Recently, Will Dixon wrote a perceptive piece on the show that most exemplifies recent Canadian television, "Train 48". In his post, Will focused on the Canadian network tradition of eschewing quality and entertainment value in favor of cheaply produced quota fulfillment.
Ken Girotti followed up with his own musings on the subject, positing that the CRTC wanted more of the same and in their perfect world, we'd all be doing porn.
Not 24 hours later, Denis McGrath broke the news that the CRTC had licensed a new Porn Channel with the proviso that it program 50% Canadian content.
A lot of giggles and merriment ensued in various comment sections from us creative types. Some of it provoked by the perfect comic timing of the announcement and some out of fear that Girotti's prediction might be coming true.
The Family Compact only wants us around if we'll fuck for them.
Over this week, I'm going to publish three posts about the porn trade. Each will focus on a different aspect of the game. Because what most people don't know is that I started out in Porn.
Now, I've never been in a porn movie, nor written or produced one. But one of my first jobs was in the industry.
I arrived in Toronto in 1971, fresh out of theatre school, my first professional contract under my belt and ready to break into the big time. But I needed some way to pay the rent until I'd made the rounds with my sparse resume and 8x10's, found an agent and shown the casting directors what I could do.
So I trotted down to the Canada Manpower office to find a job. The helpful Government clerk looked over his files and sent me off to a Yonge Street hole-in-the-wall called "Reid Books" which, along with its sister outlet "Cinema 2000", were the city's main purveyors of smut and where the efficient public servant had discerned I had a marketable skill.
For during my time at the University of Regina, there had been a failed attempt to launch a student TV station. In the process I'd learned to operate one of those old 2" video tape machines. And Cinema 2000 showed porn films on video tape because of a little wrinkle in the Law.
Exhibiting Porn could get you arrested back then. But nobody had foreseen the advent of video tape, so it wasn't listed in the criminal code and therefore charges couldn't be laid for screening dirty movies on video.
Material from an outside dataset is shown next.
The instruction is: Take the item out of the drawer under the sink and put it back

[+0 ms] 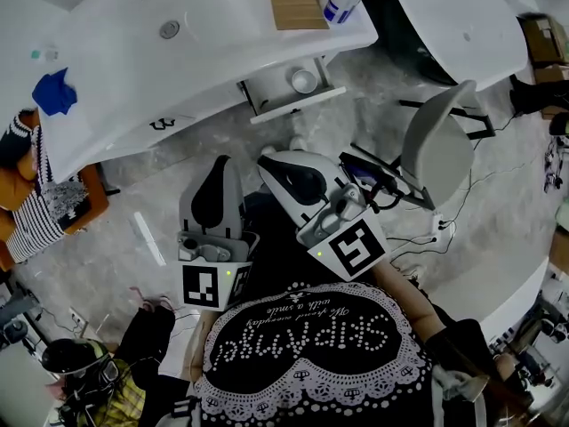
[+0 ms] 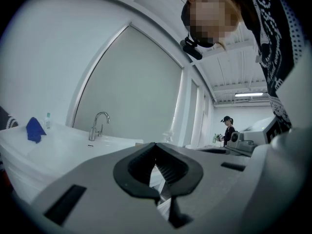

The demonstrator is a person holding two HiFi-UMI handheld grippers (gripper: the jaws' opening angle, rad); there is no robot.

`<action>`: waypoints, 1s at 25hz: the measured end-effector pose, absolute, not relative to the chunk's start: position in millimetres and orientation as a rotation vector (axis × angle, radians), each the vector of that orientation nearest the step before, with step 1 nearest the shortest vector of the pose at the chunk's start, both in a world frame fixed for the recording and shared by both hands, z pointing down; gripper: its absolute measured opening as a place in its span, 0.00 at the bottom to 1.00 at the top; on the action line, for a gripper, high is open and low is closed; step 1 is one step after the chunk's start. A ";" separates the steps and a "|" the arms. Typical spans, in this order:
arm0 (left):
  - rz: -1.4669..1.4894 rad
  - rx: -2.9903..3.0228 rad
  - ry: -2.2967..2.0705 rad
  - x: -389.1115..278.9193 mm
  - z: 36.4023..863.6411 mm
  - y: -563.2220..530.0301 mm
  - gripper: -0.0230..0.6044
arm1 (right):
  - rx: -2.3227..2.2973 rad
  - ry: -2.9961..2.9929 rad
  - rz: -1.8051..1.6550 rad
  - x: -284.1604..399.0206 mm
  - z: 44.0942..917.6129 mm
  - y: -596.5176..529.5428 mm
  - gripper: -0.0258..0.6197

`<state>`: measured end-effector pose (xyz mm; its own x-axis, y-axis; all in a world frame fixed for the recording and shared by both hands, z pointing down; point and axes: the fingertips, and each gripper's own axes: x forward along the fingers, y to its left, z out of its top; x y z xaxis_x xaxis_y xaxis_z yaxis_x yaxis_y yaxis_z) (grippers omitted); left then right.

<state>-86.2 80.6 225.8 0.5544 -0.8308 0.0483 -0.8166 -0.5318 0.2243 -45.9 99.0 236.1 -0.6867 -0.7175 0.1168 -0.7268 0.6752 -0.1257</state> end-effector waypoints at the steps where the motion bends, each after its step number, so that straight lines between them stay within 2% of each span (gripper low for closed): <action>1: -0.083 2.567 -1.380 -85.6 226.5 80.4 0.04 | 1.224 -2.822 0.250 -45.3 235.8 98.9 0.07; 25: -0.046 2.545 -1.381 -89.0 231.8 78.6 0.04 | 1.227 -2.814 0.253 -47.0 237.4 95.5 0.07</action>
Not that the Toronto Police Morality Squad didn't try. One of the first things the store manager warned me about was that I could get arrested for working there. But hey, the money was good, the hours allowed me to go to auditions and shoot commercials and I looked cool in the "Fuck Censorship" T-shirt all the staff got to wear.
So my first summer in Toronto was spent working the midnight shift in two of the sleaziest joints in town. Both were narrow store fronts. At Reid, the first third could be mistaken for any other book or magazine outlet. The second third was hardcore porn magazines and books, the hardest shielded in provincially mandated plastic wrap. A curtain hid the back third where video booths that resembled the original Pac-Man games would play 3 minutes from a stag film for a quarter.
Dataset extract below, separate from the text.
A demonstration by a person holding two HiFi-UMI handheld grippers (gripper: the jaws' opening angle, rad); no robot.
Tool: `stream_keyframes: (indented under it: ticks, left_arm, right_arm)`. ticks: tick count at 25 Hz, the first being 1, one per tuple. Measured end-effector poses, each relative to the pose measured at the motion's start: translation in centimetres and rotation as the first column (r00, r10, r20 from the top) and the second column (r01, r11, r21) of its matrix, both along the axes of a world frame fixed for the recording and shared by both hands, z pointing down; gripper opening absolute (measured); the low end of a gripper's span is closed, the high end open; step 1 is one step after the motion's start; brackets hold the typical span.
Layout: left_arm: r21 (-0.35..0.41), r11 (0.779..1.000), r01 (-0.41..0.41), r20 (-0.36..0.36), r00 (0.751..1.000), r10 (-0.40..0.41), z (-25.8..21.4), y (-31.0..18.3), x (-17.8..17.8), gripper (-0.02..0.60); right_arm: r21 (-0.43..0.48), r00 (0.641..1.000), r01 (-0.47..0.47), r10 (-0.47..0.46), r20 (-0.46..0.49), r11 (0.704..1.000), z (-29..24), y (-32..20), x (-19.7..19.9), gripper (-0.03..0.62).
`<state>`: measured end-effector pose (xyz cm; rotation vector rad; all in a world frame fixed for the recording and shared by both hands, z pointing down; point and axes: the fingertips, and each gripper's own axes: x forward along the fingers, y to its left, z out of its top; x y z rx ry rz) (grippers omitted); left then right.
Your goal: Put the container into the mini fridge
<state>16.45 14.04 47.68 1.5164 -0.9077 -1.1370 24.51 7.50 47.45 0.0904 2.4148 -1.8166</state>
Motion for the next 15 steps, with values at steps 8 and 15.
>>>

We sold a lot of rolls of quarters -- and didn't go past that curtain into the back unless we absolutely had to.
Cinema 2000 was more in your face. The books, magazines and an assortment of sex toys were right up front along with posters for what was playing in the plush red velvet 40 seat theatre downstairs, where you watched the movie on a 4 foot screen.
I've always been convinced this was where Garth Drabinsky got the inspiration for the first Cineplex.
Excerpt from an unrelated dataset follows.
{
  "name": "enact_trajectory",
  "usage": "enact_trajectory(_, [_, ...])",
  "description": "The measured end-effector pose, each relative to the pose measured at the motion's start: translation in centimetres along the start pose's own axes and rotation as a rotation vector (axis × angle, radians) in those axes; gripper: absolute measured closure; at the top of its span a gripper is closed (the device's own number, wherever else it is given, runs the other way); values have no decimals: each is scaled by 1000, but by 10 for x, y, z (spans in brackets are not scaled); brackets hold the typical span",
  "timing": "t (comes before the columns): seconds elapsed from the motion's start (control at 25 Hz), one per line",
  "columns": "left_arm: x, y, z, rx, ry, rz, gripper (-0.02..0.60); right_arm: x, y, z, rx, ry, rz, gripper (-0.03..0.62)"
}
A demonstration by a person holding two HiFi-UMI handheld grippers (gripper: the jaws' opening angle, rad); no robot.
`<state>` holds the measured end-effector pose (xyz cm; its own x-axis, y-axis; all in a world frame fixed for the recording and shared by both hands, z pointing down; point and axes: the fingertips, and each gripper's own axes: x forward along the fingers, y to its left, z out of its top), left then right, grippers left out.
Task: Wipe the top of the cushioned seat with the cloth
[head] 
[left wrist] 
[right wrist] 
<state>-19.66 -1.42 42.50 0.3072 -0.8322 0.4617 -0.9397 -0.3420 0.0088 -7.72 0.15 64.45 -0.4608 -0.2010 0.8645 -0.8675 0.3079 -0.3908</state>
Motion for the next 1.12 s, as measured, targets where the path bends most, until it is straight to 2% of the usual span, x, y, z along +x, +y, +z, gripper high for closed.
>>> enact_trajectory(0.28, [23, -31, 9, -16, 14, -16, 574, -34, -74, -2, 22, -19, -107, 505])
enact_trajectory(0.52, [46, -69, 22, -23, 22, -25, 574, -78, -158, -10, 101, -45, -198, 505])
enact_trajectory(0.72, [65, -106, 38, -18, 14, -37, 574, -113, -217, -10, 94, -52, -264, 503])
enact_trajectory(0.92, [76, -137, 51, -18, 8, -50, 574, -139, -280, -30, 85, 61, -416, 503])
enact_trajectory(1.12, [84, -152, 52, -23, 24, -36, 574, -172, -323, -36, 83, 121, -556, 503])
And except for a few minutes of hardcore sex, most of the movies weren't much different from what you'd see in a neighborhood multiplex or Art house today. Most had an actual story although it was little more than an excuse to hang nude scenes on and there were always a couple of completely irrelevant plot points to wrap up after the final money shot. I soon realized they were there to allow the clientele to scurry out before the lights came up.
I hadn't had much exposure to porn, but as a child of the 60's I didn't find anything offensive about it. And from the point of view of an aspiring actor, being around it offered me an incredible insight into people.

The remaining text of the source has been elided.